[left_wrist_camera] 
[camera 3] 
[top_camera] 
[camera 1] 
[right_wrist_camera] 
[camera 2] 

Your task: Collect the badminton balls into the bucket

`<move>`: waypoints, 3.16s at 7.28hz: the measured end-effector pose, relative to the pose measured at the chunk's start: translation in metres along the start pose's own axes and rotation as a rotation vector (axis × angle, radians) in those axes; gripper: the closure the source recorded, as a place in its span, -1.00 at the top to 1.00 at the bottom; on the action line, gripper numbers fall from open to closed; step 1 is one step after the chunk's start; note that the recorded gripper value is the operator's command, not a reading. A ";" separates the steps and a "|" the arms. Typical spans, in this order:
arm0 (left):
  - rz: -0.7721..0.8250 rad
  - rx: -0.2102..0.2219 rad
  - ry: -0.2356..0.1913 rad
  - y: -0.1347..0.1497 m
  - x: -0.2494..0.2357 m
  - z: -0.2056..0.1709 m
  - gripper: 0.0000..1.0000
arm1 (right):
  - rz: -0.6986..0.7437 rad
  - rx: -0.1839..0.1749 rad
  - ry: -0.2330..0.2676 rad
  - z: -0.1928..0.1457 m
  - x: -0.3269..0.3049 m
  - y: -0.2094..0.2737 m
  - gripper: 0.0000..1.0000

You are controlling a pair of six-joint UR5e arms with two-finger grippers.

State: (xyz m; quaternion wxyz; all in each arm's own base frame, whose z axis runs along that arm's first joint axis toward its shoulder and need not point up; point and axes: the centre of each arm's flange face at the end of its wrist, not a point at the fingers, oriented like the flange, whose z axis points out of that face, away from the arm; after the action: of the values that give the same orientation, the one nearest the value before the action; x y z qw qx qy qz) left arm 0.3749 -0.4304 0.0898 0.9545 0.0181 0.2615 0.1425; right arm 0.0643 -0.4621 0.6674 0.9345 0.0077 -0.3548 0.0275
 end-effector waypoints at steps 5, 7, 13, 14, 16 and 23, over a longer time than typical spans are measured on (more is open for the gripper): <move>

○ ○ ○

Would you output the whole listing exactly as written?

## EXERCISE OUTPUT
[left_wrist_camera] 
[camera 3] 
[top_camera] 
[camera 1] 
[right_wrist_camera] 
[camera 2] 

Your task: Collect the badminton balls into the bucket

`<move>`: waypoints, 3.16s at 7.28hz: the measured end-effector pose, relative to the pose measured at the chunk's start: translation in metres along the start pose's own axes and rotation as a rotation vector (axis × angle, radians) in those axes; gripper: the closure the source recorded, as a place in its span, -1.00 at the top to 1.00 at the bottom; on the action line, gripper numbers fall from open to closed; step 1 is one step after the chunk's start; note that the recorded gripper value is the operator's command, not a reading. A ";" separates the steps and a "|" the arms. Typical spans, in this order:
arm0 (left):
  - rz: -0.7721..0.8250 rad
  - rx: -0.2102..0.2219 rad
  - ry: -0.2356..0.1913 rad
  - y: -0.1347..0.1497 m
  - x: -0.2494..0.2357 m
  - z: -0.2056..0.1709 m
  - gripper: 0.0000..1.0000
arm1 (right):
  - rz: -0.6986..0.7437 rad
  - rx: -0.1839..0.1749 rad
  - ry: -0.2330..0.2676 rad
  - z: -0.1928..0.1457 m
  - x: -0.3269..0.3049 m
  - y: -0.2094..0.2737 m
  - gripper: 0.0000..1.0000

You are controlling a pair of six-joint UR5e arms with two-finger grippers.

State: (xyz m; quaternion wxyz; all in each arm's own base frame, whose z axis runs along that arm's first joint axis toward its shoulder and need not point up; point and axes: the centre of each arm's flange face at the end of its wrist, not a point at the fingers, oriented like the flange, whose z axis points out of that face, away from the arm; after the action: of the values that give the same orientation, the one nearest the value before the action; x y z qw qx qy qz) left arm 0.3749 -0.4304 0.0898 0.9545 0.0181 0.2615 0.1425; right arm 0.0643 -0.4621 0.6674 0.9345 0.0077 -0.3548 0.0275
 end-effector waypoints at steps 5, 7, 13, 14, 16 and 23, over a longer time than typical spans are measured on (more is open for the gripper): <move>

This completes the response to the exercise.